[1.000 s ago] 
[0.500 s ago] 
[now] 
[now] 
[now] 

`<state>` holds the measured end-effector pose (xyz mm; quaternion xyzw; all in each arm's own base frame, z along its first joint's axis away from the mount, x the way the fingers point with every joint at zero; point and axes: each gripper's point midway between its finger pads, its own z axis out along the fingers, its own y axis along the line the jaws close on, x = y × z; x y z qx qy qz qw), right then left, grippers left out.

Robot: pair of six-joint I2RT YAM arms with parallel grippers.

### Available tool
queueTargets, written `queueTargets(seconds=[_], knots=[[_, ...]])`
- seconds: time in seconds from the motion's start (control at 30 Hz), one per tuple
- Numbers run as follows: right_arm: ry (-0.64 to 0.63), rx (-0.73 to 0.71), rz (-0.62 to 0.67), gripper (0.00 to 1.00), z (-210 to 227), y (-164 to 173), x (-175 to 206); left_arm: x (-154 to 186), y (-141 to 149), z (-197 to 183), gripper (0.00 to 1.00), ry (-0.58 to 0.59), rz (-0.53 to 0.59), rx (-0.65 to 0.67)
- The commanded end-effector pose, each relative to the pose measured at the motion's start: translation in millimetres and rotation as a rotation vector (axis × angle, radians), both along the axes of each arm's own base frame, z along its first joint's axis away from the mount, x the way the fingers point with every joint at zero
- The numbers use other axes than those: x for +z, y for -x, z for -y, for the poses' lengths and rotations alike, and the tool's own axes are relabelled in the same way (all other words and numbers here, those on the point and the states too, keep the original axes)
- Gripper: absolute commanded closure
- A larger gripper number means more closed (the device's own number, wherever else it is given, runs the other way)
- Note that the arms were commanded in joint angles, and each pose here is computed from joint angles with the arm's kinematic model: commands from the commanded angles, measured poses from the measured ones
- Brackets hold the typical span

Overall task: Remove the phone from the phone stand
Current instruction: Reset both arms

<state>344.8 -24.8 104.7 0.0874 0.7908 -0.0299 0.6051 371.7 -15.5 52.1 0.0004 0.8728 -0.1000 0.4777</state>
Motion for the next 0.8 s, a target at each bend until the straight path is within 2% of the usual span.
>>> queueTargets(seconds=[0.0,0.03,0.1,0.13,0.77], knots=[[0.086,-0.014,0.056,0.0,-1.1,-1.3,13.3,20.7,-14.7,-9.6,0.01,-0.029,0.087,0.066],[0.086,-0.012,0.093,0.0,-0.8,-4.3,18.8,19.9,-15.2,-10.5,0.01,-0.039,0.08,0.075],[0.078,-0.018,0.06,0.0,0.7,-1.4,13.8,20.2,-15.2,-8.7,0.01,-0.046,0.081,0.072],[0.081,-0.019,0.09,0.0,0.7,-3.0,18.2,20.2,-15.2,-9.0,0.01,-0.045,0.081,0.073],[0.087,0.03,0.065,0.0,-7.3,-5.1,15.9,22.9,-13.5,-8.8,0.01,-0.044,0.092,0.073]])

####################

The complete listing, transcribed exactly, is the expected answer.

■ Reply ■
[1.000 s ago] 
[0.500 s ago] 
[now] 
[now] 
[now] 

`<state>` holds the measured end-effector pose (xyz mm; quaternion xyzw; all in each arm's own base frame, z along its first joint's axis away from the mount, x the way the fingers point with every joint at zero; point and axes: each gripper's point midway between its finger pads, its own z axis out along the fingers, its own y axis along the line the jaws close on, x = y × z; x y z qx qy qz qw), right then left, grippers left out.

Robot: pair of six-joint I2RT YAM arms with parallel grippers.

### Available tool
queueTargets, written `queueTargets(seconds=[_], knots=[[_, ...]])`
- seconds: time in seconds from the motion's start (control at 30 Hz), one per tuple
- Numbers run as follows: right_arm: ry (-0.64 to 0.63), rx (-0.73 to 0.71), rz (-0.62 to 0.67), gripper (0.00 to 1.00), z (-210 to 227), y (-164 to 173), x (-175 to 206); left_arm: x (-154 to 186), y (-141 to 149), z (-197 to 183), gripper (0.00 to 1.00), ry (-0.58 to 0.59), rz (-0.53 to 0.59), rx (-0.65 to 0.67)
- The commanded end-effector pose, each relative to the pose measured at the motion's start: translation in millimetres and rotation as a rotation vector (axis × angle, radians), both along the axes of each arm's own base frame, z along its first joint's axis away from the mount, x the way the fingers point with every joint at zero
- The numbers use other axes than those: x for +z, y for -x, z for -y, for the poses' lengths and rotations alike, and the tool's own axes are relabelled in the same way (all other words and numbers here, those on the point and the states too, keep the original axes)
- Gripper: absolute commanded closure
- A larger gripper number means more closed (the device's own number, wherever else it is given, runs the other way)
- Note that the arms were commanded in joint angles, and each pose here is computed from joint angles with the arm's kinematic model: commands from the commanded angles, measured poses from the measured ones
- Brackets hold the typical span

Overall task: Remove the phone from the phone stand
Current instruction: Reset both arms

<state>344.8 -24.8 104.7 0.0874 0.7908 -0.0299 0.6051 371.7 -15.5 52.1 0.0004 0.8728 -0.1000 0.4777</state>
Motion for the next 0.8 s, a target at each bend until the straight path is within 2% of the usual span.
>>> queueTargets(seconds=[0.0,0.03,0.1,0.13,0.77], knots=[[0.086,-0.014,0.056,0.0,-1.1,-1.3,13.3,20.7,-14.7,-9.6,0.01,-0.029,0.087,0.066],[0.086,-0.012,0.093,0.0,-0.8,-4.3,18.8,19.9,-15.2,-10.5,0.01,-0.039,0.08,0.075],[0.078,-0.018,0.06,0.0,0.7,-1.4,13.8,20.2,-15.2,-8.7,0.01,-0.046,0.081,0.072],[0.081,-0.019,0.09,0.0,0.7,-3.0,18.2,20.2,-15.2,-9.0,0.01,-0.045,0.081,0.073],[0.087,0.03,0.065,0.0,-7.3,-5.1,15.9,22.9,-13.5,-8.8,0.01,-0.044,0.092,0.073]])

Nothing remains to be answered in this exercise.